Col. Brian D. Allgood, whose father and two uncles served in Vietnam, had spent more than 20 years in the military.
“Brian was a wonderful human being,” his mother, Cleo Allgood, told The Gazette of Colorado Springs, Colo. “He was a wonderful brother, son, husband and father. He just was a giving person who served his country.”
Allgood, 46, had been serving in Iraq for about six months before the crash Saturday, said his uncle, Dr. Richard Allgood of Lawton.
A Colorado Springs native who had lived in Oklahoma, Allgood graduated from West Point in 1982 and from the University of Oklahoma Medical Center four years later, his uncle said. He completed his residency at Fort Sam Houston military medical complex in San Antonio and continued with his military career.
“He just really was a wonderful young man,” Richard Allgood said. “I think that he always wanted to be in the military and I think that’s what he thought his life and function was going to be. I think he did it willingly. I don’t think he had any reservations about what he was doing.”

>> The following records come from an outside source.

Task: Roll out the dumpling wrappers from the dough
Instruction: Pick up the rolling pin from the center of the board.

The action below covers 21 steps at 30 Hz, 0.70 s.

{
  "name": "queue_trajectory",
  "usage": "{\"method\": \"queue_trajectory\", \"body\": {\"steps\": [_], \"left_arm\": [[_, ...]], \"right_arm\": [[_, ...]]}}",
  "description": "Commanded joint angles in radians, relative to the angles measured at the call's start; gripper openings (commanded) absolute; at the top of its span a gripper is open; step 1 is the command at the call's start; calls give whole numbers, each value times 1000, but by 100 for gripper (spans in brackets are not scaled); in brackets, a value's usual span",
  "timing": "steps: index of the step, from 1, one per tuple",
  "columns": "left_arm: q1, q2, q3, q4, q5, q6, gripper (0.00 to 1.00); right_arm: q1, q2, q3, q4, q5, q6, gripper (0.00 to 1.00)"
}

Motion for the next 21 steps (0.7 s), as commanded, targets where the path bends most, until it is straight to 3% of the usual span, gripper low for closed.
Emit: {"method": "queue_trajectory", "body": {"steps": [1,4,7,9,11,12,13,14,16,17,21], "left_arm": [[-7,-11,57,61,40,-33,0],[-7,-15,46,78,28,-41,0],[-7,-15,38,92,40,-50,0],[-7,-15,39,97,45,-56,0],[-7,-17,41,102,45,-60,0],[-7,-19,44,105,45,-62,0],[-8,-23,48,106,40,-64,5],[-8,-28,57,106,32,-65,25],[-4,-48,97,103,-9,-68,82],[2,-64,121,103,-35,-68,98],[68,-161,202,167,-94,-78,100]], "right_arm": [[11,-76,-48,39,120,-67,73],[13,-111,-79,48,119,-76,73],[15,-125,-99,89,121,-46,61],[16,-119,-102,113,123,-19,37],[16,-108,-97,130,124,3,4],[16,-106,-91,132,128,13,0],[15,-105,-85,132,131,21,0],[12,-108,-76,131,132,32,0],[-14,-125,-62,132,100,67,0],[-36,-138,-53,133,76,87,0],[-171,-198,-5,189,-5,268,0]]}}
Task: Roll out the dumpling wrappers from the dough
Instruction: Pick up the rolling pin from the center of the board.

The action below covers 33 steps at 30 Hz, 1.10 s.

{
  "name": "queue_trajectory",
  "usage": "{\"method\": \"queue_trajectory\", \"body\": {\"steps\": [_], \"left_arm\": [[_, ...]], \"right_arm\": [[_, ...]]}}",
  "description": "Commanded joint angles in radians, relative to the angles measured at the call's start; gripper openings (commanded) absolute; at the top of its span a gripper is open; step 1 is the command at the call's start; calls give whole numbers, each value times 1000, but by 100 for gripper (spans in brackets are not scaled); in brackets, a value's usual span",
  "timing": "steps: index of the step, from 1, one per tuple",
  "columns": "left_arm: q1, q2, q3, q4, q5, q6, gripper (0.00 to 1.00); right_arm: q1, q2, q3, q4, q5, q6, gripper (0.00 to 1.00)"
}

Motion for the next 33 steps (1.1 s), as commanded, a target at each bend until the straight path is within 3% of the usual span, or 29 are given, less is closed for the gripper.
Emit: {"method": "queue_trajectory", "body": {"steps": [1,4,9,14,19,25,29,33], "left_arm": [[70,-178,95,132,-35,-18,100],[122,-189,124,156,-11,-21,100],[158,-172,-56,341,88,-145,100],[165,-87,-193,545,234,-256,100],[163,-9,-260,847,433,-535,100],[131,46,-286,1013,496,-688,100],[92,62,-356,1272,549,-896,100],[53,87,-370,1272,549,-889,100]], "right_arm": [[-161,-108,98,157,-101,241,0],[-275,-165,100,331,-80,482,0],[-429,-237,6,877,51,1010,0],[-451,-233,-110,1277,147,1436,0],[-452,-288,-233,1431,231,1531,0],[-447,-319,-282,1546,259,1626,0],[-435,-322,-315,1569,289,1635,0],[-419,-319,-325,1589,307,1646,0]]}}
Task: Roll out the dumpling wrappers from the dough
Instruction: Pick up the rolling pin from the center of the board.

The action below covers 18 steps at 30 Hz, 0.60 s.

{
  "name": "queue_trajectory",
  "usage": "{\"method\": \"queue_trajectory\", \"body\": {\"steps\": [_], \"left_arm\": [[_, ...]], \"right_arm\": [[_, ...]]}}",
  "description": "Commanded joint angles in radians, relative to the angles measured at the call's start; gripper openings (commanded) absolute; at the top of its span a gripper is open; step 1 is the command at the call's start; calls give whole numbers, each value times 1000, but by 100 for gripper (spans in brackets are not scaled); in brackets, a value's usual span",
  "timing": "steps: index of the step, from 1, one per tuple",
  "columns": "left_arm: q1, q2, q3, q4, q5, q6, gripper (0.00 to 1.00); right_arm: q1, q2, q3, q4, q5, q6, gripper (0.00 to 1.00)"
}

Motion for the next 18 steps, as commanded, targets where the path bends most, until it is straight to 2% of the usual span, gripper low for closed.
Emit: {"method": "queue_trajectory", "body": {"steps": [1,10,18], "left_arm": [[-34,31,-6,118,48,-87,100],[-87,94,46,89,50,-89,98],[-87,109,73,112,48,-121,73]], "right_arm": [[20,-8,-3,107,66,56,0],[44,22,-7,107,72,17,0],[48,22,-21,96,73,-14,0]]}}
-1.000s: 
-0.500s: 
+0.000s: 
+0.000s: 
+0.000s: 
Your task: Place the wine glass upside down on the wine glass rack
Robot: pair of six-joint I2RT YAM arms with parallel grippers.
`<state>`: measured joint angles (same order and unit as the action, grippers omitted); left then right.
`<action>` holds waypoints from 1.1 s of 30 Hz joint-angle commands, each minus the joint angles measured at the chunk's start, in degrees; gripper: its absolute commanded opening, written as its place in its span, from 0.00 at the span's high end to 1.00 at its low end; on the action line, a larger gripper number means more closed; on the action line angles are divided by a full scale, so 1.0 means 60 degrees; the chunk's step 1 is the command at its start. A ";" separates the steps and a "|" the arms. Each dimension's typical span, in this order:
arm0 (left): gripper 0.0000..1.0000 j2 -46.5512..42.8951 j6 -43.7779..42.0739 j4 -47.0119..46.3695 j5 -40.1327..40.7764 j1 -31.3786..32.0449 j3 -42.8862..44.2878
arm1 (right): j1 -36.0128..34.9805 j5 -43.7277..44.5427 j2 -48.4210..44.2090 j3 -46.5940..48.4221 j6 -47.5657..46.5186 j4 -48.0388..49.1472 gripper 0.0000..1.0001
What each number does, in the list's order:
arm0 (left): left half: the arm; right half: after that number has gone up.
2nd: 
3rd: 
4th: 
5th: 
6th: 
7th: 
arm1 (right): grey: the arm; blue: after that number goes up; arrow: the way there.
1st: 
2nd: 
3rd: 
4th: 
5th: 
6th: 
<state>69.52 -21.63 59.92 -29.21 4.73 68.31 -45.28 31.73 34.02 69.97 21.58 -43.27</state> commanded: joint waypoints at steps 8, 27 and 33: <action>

The military said 12 soldiers were killed in the crash in Diyala province northeast of Baghdad. A Pentagon official has said debris at the crash site indicated the helicopter was downed by a surface-to-air missile, but American military officials in Baghdad have declined to confirm that.
In more than two decades in the military, Allgood had parachuted into Panama and had served as the commanding officer of the hospital at West Point, his uncle said. He was the commanding officer of medical facilities in Korea for two years before being sent to Iraq.
Brian Allgood’s wife, Jane, and son, Wyatt, were living in Germany, where he was to be stationed in July, Allgood’s uncle said. He also had a brother and a sister.
He was one of two active-duty soldiers killed in Saturday’s crash. The 10 other soldiers were members of the National Guard, making it the deadliest single combat incident for the Guard since at least the Korean War of 1950-1953, Mark Allen, a National Guard Bureau spokesman, said Thursday.
The military has relied heavily in the Iraq war on the Guard, which provided about 50 percent of the Army’s combat power in the campaign during 2005, Allen said.
The percentage has been scaled back. As of Jan. 12, there were 22,500 Army National Guard soldiers deployed among the 132,000 U.S. troops in Iraq and another 10,000 in transit, either on their way there or their way home.